■ Work order:
An exact copy of the line containing "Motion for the" and of every line after it, through the last line of the material, is what should be returned.

*** Opening Data below ***

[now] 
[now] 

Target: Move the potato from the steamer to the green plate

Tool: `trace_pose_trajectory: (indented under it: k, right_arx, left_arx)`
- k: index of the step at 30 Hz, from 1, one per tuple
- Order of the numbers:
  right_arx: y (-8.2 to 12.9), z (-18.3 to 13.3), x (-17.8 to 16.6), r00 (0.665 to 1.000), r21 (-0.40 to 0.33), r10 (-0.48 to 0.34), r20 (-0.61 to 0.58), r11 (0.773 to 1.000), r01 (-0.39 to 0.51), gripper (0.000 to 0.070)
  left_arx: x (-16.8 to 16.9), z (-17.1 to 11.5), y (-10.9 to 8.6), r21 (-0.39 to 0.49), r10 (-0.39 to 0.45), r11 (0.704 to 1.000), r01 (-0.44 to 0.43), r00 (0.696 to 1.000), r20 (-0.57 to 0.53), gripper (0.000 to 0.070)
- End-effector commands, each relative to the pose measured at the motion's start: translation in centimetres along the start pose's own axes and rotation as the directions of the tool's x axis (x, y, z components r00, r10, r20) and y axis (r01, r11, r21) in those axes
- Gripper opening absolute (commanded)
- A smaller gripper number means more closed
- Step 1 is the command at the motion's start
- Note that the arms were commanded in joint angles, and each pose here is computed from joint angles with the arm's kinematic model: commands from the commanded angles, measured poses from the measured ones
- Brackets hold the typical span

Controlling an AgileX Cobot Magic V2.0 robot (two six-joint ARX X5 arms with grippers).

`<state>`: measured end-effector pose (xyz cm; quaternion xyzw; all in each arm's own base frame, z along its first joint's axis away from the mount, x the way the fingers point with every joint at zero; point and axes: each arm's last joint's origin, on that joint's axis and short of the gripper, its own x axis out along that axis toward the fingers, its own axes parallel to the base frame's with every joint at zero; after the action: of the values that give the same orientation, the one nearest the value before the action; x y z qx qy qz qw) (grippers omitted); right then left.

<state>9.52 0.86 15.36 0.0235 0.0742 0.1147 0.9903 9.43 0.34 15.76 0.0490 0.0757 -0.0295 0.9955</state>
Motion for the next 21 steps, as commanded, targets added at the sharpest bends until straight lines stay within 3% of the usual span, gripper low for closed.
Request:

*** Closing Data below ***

■ Answer to the exercise:
Motion for the next 21 steps, as commanded, targets added at the sharpest bends until straight lines stay within 3% of the usual span, gripper low for closed.
Request:

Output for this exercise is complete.